> [Task prompt]:
Check every line of the data below for the word "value", then give only the number of lines that have it.

** Provided records follows **

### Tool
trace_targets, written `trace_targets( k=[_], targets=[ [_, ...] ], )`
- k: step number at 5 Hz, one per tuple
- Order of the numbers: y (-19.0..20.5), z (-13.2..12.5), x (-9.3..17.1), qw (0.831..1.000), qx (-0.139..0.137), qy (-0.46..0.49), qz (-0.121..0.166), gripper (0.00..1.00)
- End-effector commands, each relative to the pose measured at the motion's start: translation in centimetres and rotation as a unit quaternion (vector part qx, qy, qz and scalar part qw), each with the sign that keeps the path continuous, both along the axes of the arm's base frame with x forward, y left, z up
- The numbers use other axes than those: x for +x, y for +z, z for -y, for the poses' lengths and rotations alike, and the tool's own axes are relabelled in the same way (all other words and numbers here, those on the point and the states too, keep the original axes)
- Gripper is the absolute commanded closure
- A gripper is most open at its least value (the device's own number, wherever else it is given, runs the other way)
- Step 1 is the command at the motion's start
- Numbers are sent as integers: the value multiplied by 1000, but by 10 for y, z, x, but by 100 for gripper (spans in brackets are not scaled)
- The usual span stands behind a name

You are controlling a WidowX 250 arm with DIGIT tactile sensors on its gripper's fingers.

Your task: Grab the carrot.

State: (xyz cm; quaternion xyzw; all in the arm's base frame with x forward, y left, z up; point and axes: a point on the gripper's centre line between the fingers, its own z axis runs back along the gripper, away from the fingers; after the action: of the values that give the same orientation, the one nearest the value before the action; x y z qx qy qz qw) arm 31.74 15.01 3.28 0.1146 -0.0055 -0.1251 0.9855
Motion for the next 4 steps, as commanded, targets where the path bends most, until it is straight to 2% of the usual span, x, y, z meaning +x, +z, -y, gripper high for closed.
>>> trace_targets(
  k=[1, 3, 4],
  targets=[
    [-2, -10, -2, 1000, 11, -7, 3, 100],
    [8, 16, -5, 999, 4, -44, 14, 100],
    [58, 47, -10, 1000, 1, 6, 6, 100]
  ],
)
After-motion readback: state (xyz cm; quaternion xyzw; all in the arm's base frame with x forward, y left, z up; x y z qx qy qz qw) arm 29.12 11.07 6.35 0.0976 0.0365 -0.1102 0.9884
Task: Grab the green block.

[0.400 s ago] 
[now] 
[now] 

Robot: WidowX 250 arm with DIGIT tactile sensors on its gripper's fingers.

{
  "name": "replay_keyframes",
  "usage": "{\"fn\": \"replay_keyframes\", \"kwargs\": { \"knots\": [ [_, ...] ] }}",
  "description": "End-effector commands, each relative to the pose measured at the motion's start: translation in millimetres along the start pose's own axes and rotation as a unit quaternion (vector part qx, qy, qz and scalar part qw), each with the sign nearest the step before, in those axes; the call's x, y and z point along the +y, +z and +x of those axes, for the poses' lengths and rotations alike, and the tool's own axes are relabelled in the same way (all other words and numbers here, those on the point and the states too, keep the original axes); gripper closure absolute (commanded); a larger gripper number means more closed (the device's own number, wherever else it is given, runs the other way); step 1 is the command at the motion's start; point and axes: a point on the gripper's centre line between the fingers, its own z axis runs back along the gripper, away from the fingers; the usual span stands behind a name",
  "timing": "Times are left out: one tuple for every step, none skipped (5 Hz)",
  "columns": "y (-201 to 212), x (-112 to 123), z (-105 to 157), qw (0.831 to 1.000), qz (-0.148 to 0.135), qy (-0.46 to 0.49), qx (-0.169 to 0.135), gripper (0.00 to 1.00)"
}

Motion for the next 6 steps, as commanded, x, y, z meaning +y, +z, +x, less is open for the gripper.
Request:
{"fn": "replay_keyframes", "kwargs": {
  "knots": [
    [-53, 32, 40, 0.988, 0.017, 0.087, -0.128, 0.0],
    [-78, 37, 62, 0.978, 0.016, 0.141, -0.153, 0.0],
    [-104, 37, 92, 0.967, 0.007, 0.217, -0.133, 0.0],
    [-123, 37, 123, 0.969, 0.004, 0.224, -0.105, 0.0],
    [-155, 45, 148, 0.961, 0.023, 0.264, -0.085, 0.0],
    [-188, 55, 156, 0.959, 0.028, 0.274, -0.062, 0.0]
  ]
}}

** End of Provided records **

> [Solution to the problem]:
3